Exercise requirements >>
Please copy all of the data that follows exactly, leaving any pictures out.

Data block >>

--*--

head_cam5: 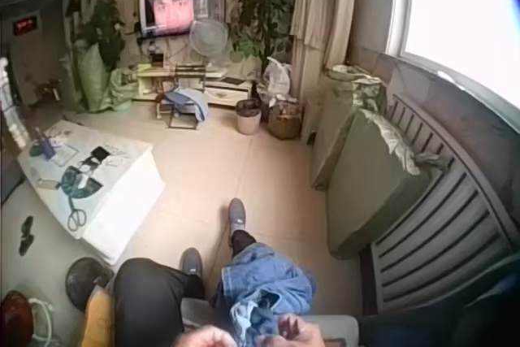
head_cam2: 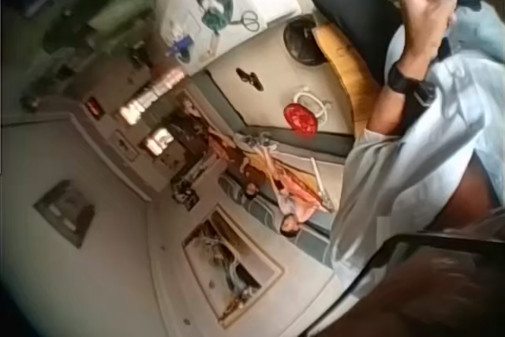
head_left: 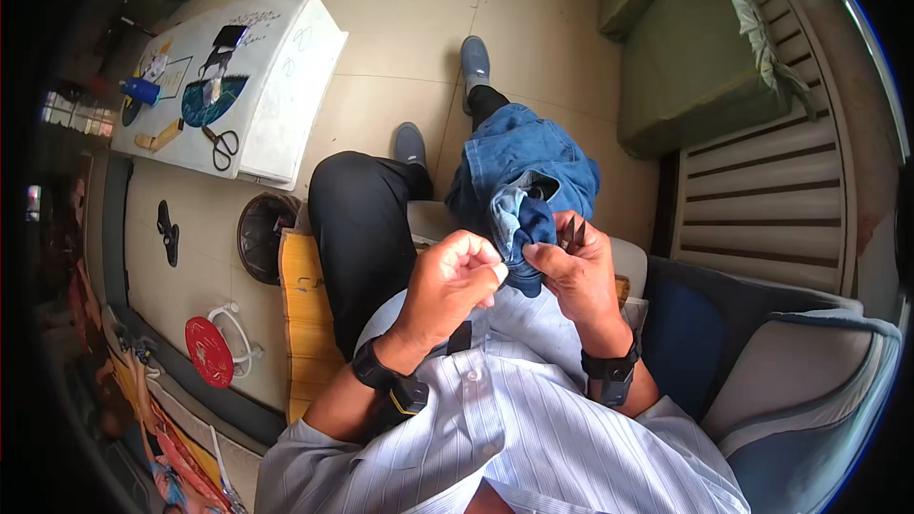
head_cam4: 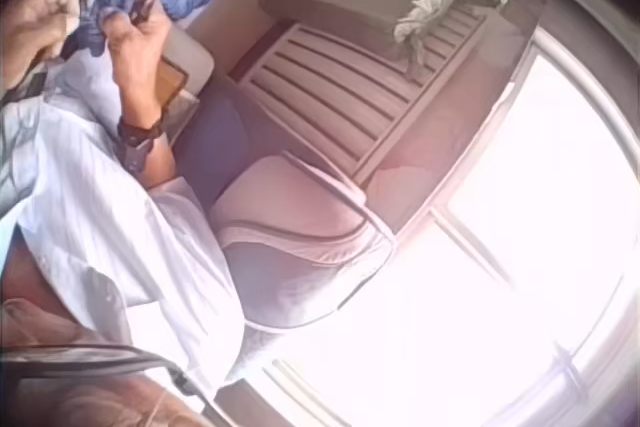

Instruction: The person uses a small metal tool to scrape or trim the hem of a pair of blue jeans. They repeatedly adjust the fabric and work along the edge of the hem.

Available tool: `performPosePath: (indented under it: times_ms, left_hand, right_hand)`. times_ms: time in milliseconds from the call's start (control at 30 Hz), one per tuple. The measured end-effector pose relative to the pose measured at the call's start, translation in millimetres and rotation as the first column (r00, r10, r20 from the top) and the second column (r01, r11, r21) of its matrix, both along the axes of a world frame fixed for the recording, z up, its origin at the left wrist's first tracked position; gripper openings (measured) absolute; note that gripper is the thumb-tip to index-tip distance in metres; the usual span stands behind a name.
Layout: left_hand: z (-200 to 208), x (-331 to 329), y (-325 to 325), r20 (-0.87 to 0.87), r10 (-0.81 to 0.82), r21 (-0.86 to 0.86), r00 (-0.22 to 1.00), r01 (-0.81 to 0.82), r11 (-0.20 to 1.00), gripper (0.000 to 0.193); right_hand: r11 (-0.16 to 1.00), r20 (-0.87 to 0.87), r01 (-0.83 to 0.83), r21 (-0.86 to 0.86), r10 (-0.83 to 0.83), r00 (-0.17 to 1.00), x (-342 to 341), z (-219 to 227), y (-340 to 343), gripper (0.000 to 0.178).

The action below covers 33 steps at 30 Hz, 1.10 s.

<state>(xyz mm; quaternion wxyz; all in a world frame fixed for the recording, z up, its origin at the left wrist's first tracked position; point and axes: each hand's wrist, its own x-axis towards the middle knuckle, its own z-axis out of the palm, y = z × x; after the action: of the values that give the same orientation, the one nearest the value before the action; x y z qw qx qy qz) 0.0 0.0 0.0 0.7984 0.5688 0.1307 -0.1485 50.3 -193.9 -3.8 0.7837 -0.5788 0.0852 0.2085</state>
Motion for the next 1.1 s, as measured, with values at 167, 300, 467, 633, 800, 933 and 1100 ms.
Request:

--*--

Response for this exercise >>
head_cam5: 
head_cam2: 
head_left: 
head_cam4: 

Instruction: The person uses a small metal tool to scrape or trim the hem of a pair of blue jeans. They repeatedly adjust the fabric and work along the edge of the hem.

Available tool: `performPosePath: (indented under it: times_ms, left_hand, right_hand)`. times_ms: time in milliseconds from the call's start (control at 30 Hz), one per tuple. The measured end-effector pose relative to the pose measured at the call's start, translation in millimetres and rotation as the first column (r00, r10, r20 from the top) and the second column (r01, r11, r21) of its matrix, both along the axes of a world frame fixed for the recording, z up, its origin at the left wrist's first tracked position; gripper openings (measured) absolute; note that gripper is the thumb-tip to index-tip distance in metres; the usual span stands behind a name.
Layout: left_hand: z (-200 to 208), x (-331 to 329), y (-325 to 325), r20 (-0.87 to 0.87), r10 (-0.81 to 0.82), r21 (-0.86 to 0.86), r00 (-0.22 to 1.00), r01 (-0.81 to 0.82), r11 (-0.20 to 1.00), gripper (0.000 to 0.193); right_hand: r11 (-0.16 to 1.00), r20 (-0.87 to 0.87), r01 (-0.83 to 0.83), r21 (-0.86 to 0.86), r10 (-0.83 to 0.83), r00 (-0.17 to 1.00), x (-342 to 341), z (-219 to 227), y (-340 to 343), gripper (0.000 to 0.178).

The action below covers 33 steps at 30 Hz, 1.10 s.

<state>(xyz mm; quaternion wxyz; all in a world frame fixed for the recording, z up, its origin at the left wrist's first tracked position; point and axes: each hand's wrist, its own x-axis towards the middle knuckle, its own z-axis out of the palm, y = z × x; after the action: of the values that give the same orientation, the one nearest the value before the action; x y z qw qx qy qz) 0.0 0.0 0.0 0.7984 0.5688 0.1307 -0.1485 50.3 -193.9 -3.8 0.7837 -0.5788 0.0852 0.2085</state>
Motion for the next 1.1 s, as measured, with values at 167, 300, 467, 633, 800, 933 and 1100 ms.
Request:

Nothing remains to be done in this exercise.